### Task statement:
Every entry is to be written out word for word.

### Data for analysis:
=====

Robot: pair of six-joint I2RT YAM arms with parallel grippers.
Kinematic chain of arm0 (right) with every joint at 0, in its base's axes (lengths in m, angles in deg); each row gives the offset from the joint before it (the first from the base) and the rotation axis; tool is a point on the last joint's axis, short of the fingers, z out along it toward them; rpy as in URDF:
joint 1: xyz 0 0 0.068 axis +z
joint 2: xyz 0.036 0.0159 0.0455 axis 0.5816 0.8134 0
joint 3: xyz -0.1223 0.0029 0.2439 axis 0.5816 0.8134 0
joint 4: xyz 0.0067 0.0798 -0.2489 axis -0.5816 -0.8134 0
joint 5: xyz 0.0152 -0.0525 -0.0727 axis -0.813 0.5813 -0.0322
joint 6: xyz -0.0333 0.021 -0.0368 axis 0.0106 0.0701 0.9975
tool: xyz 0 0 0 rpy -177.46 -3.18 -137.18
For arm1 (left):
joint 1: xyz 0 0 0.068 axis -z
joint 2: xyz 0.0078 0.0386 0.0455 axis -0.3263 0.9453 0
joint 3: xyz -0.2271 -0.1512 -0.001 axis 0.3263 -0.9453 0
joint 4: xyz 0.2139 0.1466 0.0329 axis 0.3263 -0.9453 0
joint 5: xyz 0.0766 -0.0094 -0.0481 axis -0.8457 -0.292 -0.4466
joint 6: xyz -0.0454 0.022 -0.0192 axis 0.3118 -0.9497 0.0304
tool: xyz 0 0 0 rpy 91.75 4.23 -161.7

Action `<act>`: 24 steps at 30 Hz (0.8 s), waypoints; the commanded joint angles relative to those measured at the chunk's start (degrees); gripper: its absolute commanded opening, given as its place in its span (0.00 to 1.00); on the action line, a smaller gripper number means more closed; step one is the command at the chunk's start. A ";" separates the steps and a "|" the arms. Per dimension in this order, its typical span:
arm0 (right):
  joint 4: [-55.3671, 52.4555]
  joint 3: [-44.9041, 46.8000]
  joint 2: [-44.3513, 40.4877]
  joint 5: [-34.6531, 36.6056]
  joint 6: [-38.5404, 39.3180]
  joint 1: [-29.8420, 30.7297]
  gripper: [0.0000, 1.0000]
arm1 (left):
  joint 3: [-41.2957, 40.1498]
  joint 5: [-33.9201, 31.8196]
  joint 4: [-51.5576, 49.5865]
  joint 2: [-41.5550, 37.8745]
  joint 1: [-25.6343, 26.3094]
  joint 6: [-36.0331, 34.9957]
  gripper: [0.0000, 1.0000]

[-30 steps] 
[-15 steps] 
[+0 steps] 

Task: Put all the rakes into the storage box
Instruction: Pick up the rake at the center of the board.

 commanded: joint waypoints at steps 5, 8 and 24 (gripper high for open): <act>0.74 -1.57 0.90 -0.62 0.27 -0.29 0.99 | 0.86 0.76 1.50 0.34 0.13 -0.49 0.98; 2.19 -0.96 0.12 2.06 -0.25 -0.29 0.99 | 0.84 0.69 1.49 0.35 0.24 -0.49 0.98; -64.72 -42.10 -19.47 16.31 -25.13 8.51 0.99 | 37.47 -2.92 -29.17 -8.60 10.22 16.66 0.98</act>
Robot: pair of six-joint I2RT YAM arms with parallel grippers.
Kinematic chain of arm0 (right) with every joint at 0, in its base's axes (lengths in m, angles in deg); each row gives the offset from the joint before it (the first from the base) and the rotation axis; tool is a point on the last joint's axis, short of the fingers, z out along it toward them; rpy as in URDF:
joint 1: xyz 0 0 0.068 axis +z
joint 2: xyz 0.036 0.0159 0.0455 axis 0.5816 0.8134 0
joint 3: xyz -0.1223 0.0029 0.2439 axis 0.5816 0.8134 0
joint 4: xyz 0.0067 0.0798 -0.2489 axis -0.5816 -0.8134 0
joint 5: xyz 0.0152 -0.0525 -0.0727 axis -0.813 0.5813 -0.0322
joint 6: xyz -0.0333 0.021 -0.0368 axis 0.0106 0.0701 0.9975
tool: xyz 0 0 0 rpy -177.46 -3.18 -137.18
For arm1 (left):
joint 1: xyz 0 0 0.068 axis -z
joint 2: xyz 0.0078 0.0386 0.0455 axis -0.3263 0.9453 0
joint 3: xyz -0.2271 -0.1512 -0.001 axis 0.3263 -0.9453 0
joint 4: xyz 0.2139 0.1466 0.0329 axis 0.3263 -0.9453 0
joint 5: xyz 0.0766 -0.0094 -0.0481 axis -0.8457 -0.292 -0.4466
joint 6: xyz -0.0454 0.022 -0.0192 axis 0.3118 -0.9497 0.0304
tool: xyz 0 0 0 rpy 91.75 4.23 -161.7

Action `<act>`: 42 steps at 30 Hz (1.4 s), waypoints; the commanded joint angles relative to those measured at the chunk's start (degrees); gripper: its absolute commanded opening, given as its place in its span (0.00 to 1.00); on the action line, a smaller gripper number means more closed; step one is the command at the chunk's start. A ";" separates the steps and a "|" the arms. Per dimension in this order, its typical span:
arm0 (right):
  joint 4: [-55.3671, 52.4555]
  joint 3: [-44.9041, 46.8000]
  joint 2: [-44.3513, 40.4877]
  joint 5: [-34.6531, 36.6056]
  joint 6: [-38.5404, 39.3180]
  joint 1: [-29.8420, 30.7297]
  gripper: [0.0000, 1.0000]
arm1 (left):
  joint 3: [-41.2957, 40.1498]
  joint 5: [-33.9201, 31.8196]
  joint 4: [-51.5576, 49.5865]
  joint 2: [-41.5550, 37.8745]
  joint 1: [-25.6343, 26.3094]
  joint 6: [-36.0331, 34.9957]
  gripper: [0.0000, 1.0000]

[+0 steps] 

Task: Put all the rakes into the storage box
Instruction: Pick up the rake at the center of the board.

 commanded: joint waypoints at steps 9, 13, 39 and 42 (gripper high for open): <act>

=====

### Written answer:
Robot: pair of six-joint I2RT YAM arms with parallel grippers.
Kinematic chain of arm0 (right) with every joint at 0, in its base's axes (lengths in m, angles in deg); each row gives the offset from the joint before it (the first from the base) and the rotation axis; tool is a point on the last joint's axis, short of the fingers, z out along it toward them; rpy as in URDF:
joint 1: xyz 0 0 0.068 axis +z
joint 2: xyz 0.036 0.0159 0.0455 axis 0.5816 0.8134 0
joint 3: xyz -0.1223 0.0029 0.2439 axis 0.5816 0.8134 0
joint 4: xyz 0.0067 0.0798 -0.2489 axis -0.5816 -0.8134 0
joint 5: xyz 0.0152 -0.0525 -0.0727 axis -0.813 0.5813 -0.0322
joint 6: xyz -0.0333 0.021 -0.0368 axis 0.0106 0.0701 0.9975
tool: xyz 0 0 0 rpy -177.46 -3.18 -137.18
For arm1 (left):
joint 1: xyz 0 0 0.068 axis -z
joint 2: xyz 0.0078 0.0386 0.0455 axis -0.3263 0.9453 0
joint 3: xyz -0.2271 -0.1512 -0.001 axis 0.3263 -0.9453 0
joint 4: xyz 0.2139 0.1466 0.0329 axis 0.3263 -0.9453 0
joint 5: xyz 0.0766 -0.0094 -0.0481 axis -0.8457 -0.292 -0.4466
joint 6: xyz -0.0454 0.022 -0.0192 axis 0.3118 -0.9497 0.0304
tool: xyz 0 0 0 rpy 91.75 4.23 -161.7

Action `<act>`: 24 steps at 30 Hz (0.8 s), waypoints; the commanded joint angles relative to those measured at the chunk's start (degrees); gripper: its absolute commanded opening, given as its place in its span (0.00 to 1.00); on the action line, a smaller gripper number means more closed; step one is the command at the chunk's start. A ";" separates the steps and a "|" the arms. Per dimension in this order, its typical span:
arm0 (right):
  joint 4: [-55.3671, 52.4555]
  joint 3: [-44.9041, 46.8000]
  joint 2: [-44.3513, 40.4877]
  joint 5: [-34.6531, 36.6056]
  joint 6: [-38.5404, 39.3180]
  joint 1: [-29.8420, 30.7297]
  gripper: [0.0000, 1.0000]
arm1 (left):
  joint 3: [-41.2957, 40.1498]
  joint 5: [-33.9201, 31.8196]
  joint 4: [-51.5576, 49.5865]
  joint 2: [-41.5550, 37.8745]
  joint 1: [-25.6343, 26.3094]
  joint 6: [-36.0331, 34.9957]
  gripper: [0.0000, 1.0000]

[-30 steps] 
[-15 steps] 
[+0 steps] 

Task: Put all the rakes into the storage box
Instruction: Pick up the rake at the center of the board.

 commanded: joint waypoints at steps 5, 8 and 24 (gripper high for open): <act>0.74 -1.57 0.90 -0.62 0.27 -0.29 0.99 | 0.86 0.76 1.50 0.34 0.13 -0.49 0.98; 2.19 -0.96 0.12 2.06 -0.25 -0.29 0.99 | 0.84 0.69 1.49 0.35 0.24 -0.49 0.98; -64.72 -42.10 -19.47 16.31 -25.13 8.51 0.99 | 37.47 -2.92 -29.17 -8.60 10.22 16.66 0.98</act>
Robot: pair of six-joint I2RT YAM arms with parallel grippers.
Kinematic chain of arm0 (right) with every joint at 0, in its base's axes (lengths in m, angles in deg); each row gives the offset from the joint before it (the first from the base) and the rotation axis; tool is a point on the last joint's axis, short of the fingers, z out along it toward them; rpy as in URDF:
joint 1: xyz 0 0 0.068 axis +z
joint 2: xyz 0.036 0.0159 0.0455 axis 0.5816 0.8134 0
joint 3: xyz -0.1223 0.0029 0.2439 axis 0.5816 0.8134 0
joint 4: xyz 0.0067 0.0798 -0.2489 axis -0.5816 -0.8134 0
joint 5: xyz 0.0152 -0.0525 -0.0727 axis -0.813 0.5813 -0.0322
joint 6: xyz -0.0333 0.021 -0.0368 axis 0.0106 0.0701 0.9975
tool: xyz 0 0 0 rpy -177.46 -3.18 -137.18
For arm1 (left):
joint 1: xyz 0 0 0.068 axis -z
joint 2: xyz 0.0078 0.0386 0.0455 axis -0.3263 0.9453 0
joint 3: xyz -0.2271 -0.1512 -0.001 axis 0.3263 -0.9453 0
joint 4: xyz 0.2139 0.1466 0.0329 axis 0.3263 -0.9453 0
joint 5: xyz 0.0766 -0.0094 -0.0481 axis -0.8457 -0.292 -0.4466
joint 6: xyz -0.0454 0.022 -0.0192 axis 0.3118 -0.9497 0.0304
tool: xyz 0 0 0 rpy 91.75 4.23 -161.7

Action `<act>`: 42 steps at 30 Hz (1.4 s), waypoints; the commanded joint angles relative to those measured at the chunk's start (degrees); gripper: its absolute commanded opening, given as its place in its span (0.00 to 1.00); on the action line, a smaller gripper number means more closed; step one is the command at the chunk's start. A ";" separates the steps and a "|" the arms. Per dimension in this order, its typical span:
arm0 (right):
  joint 4: [-55.3671, 52.4555]
  joint 3: [-44.9041, 46.8000]
  joint 2: [-44.3513, 40.4877]
  joint 5: [-34.6531, 36.6056]
  joint 6: [-38.5404, 39.3180]
  joint 1: [-29.8420, 30.7297]
  gripper: [0.0000, 1.0000]
arm1 (left):
  joint 3: [-41.2957, 40.1498]
  joint 5: [-33.9201, 31.8196]
  joint 4: [-51.5576, 49.5865]
  joint 2: [-41.5550, 37.8745]
  joint 1: [-25.6343, 26.3094]
  joint 6: [-36.0331, 34.9957]
  gripper: [0.0000, 1.0000]

[+0 steps] 

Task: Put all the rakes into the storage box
Instruction: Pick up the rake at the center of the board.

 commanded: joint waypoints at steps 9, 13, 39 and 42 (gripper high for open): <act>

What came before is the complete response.